Information shown
----------
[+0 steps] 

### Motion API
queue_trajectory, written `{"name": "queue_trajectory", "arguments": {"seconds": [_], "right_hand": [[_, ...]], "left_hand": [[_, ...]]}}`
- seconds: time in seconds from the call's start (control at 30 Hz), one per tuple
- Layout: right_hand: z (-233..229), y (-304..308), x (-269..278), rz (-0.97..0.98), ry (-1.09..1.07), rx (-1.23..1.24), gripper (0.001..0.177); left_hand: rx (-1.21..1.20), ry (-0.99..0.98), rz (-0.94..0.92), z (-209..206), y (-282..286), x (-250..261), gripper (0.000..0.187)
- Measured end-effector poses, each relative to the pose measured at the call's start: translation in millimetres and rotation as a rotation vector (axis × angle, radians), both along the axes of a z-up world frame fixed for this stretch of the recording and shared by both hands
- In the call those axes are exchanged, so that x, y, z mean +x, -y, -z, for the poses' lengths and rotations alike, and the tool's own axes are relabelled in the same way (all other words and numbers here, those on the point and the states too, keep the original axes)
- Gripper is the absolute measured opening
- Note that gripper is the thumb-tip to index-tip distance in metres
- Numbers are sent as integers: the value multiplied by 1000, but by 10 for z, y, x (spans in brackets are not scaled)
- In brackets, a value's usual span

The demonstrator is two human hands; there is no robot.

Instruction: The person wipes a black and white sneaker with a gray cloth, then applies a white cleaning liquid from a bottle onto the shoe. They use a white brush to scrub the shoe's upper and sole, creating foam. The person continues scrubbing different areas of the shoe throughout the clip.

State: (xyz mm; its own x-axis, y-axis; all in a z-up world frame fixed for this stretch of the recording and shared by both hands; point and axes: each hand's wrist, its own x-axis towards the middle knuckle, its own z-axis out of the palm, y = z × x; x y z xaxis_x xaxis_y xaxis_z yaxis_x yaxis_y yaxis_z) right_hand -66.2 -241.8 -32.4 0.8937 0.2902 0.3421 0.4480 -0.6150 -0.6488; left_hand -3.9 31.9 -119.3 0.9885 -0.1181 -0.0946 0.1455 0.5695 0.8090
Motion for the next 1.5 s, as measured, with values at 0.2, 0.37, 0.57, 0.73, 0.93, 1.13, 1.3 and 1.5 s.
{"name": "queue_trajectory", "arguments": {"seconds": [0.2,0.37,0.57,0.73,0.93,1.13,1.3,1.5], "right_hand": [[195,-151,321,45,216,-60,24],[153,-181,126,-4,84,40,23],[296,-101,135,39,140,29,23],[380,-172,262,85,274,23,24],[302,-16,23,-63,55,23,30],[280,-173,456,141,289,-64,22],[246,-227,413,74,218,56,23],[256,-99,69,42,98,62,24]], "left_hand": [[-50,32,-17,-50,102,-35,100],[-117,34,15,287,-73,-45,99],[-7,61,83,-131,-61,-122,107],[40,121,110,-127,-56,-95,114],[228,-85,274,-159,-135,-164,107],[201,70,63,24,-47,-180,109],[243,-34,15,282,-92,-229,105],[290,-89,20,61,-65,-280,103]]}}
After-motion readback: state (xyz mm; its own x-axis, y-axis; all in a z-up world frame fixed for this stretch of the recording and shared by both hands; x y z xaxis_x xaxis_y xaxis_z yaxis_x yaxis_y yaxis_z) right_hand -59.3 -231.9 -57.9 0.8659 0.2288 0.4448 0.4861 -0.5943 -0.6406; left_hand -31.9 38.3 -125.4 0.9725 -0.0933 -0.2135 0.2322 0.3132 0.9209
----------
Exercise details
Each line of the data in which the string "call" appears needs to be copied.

Task answer
- seconds: time in seconds from the call's start (control at 30 Hz), one per tuple
- Measured end-effector poses, each relative to the pose measured at the call's start: translation in millimetres and rotation as a rotation vector (axis × angle, radians), both along the axes of a z-up world frame fixed for this stretch of the recording and shared by both hands
- In the call those axes are exchanged, so that x, y, z mean +x, -y, -z, for the poses' lengths and rotations alike, and the tool's own axes are relabelled in the same way (all other words and numbers here, those on the point and the states too, keep the original axes)

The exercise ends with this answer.